Josue stared at me for a moment before his puzzled expression broke into a smile. “You’re so funny, Barb,” he said.
“I’m being serious — you just said it three times during your story. We’ve already picked up your trademark head-nod.” I demonstrated the gesture. “Now you’ve also got us repeating your catchphrase, just like David with ‘look.’”
Josue laughed. “You do say that all the time,” he said to David.
“You guys are, like, as bad as, like, Valley Girls,” I said. “I’m so glad I don’t do that.”
Josue took a bite of his “mac ’n’ shrooms” and looked at me intently. When he’d finished chewing, he said, “Yes, you do. You say, ‘What the fuck?’ and now, because of you, I’ve started saying it, too.”
“I don’t say that,” I said, laughing and shaking my head at David, as if to say, “Can you believe this guy?”
David had a curious look on his face. “Yeah, you do say that a lot,” he said. I glared at him. Judas... “Just wait, when you say it again we’ll point it out to you,” he added. “By the way, you’re both right: I do say ‘look’ all the time. It’s funny — the phrases we use are reflective of us as people. I take strong, opinionated positions, so I say, ‘Look, let me outline it for you.’”

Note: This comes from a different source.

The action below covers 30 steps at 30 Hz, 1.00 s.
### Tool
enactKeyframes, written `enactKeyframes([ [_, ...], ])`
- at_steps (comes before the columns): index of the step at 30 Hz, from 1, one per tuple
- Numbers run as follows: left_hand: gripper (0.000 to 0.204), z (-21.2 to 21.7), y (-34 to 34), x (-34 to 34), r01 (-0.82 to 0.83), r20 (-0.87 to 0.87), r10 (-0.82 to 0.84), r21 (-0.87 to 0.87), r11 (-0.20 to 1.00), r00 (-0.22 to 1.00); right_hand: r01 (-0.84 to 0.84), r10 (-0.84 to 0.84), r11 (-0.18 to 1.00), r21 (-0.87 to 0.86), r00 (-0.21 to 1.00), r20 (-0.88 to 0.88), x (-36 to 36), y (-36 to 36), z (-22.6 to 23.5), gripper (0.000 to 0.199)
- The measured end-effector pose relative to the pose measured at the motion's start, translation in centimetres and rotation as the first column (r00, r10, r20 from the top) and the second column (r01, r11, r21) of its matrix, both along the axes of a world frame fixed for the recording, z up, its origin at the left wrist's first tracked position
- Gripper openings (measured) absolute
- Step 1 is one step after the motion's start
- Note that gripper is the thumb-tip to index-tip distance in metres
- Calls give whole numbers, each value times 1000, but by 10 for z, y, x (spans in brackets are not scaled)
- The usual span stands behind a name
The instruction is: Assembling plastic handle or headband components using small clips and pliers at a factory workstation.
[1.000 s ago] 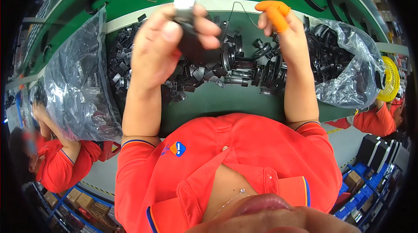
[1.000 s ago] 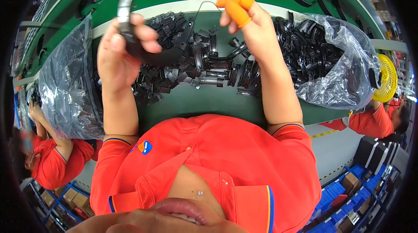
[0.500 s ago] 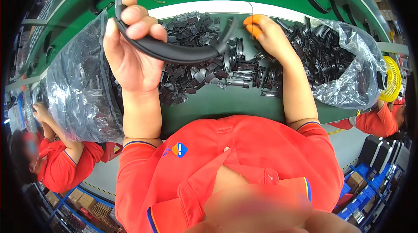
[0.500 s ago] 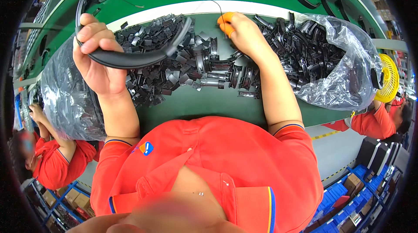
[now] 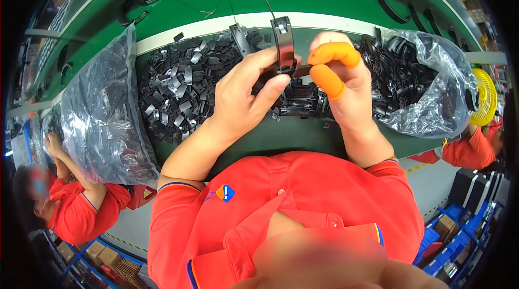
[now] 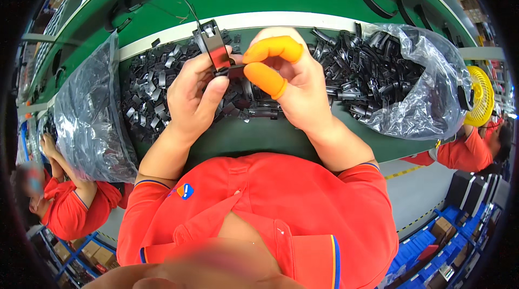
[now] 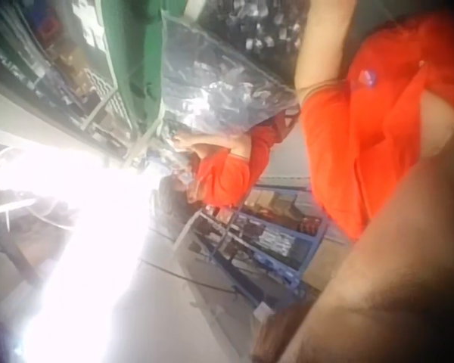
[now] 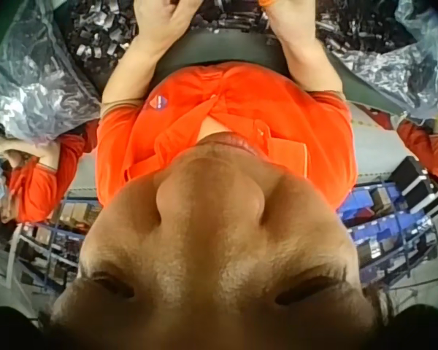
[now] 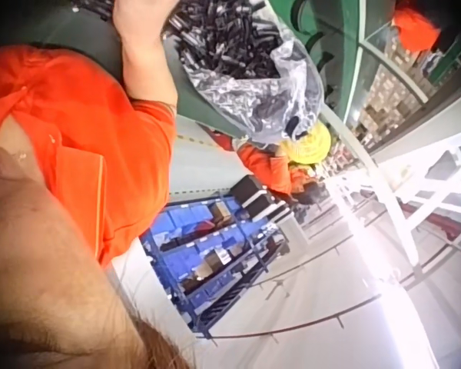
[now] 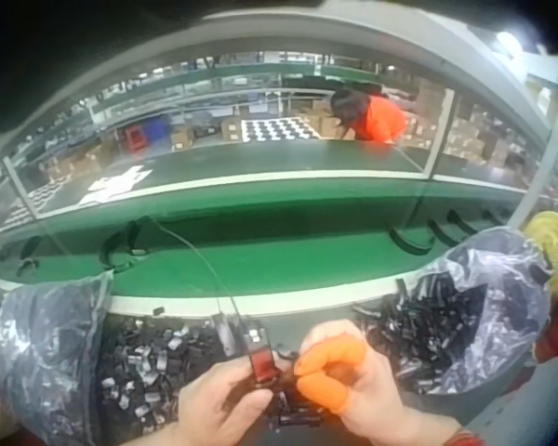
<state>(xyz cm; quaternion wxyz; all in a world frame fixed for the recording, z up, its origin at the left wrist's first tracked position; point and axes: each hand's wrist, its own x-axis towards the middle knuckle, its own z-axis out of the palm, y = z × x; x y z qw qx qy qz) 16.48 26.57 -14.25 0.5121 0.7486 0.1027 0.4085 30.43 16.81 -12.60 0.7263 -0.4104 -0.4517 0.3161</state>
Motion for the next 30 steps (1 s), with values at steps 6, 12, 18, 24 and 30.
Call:
enactKeyframes([
  [6, 35, 0, -3, -2, -4, -65, 7, 46, 999, 998, 93, -65, 992, -89, 960, 272, 3, -6, 1, 17],
  [12, 35, -2, -7, 0, 53, 7, -53, -129, 990, 999, 164, -156, 986, 37, 813, 561, 6, -8, 2, 22],
  [18, 31, 2, -7, -3, 168, -91, -171, -40, 985, 981, -37, 28, 990, -137, 998, -62, -4, -3, 3, 30],
  [24, 33, 2, -17, -1, 328, 2, -350, -357, 875, 937, -30, 69, 981, -190, 978, 198, -3, -7, 3, 30],
  [30, 29, -4, -25, 0, 417, 163, -389, -481, 771, 907, 57, -6, 985, -164, 955, 295, -9, -8, -4, 28],
])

“That makes no sense — what’s Josue’s ‘thing,’ huh? And, though I’m not admitting I say it, what would my alleged phrase say about me? Wait, don’t answer that.”
“Look, I’m just saying —”
“Ha! Look,” I mocked. David rolled his eyes and looked to Josue for help.
“I think I know what he means,” Josue said. “The thing is —”
“Ha!” I snorted. “You guys can’t not say it.”
With a shrug, David and Josue gave up and Josue went back to telling his story. As he spoke and we listened, it was impossible not to wince each time he uttered his phrase or David’s.
It was 20 minutes later, when Joe informed me that one of my favored wines had been removed from the list, that I uttered, “What the fuck, man?” It came out as a whine. David and Josue assaulted me with smug glances. I was surprised — not because I’d spoken the words but because of how natural they’d felt coming out of my mouth, which could only mean that the guys were right. Though David has often accused me of talking like a sailor, I’d somehow remained oblivious of the frequency with which I blurted crude words. Now it was disconcerting to imagine recent social scenarios in which I might have unleashed them.
At first, I was chastened by this new awareness. But then my survival instincts kicked in and I became defensive. This time, it was David I interrupted. “So what if I say WTF every now and then? It’s better than ‘hon.’ Remember that? You hated that.” In my early 20s, I’d picked up the habit of using the shortened version of “honey” from one of my New York aunts.
David grimaced at the sound of the word.
“It wasn’t hard to break the habit when every time I said it you’d make that face,” I said. It only then occurred to me that David had used negative operant conditioning to excise the word from my vocabulary. I wondered in what other ways I’d been modified.
“Look,” David said, his d’oh-like expression signaling that the word had slipped out. “Not meanly, but you sounded like an old lady when you said that.”
“Not meanly?” I repeated. David and I burst into laughter. Josue waited patiently for us to stop giggling long enough to explain the joke to him. “He got that from my sisters,” I said. “They preface offensive statements with ‘not meanly,’ as if that somehow absolves them of saying something that is obviously malicious. Like, ‘Not meanly, but she’s kind of dumb.’”
A shared reticence fell over us — anything we said at that point was subject to scrutiny. Eventually, after a few more sips of wine and many minutes of watching the group on the other side of the bar, I turned toward the guys. “So what if we’ve got our catchphrases? It’s part of talking.” With this, David and Josue seemed to relax a bit. “It’s like Jane always says: at the end of the day, it is what it is.”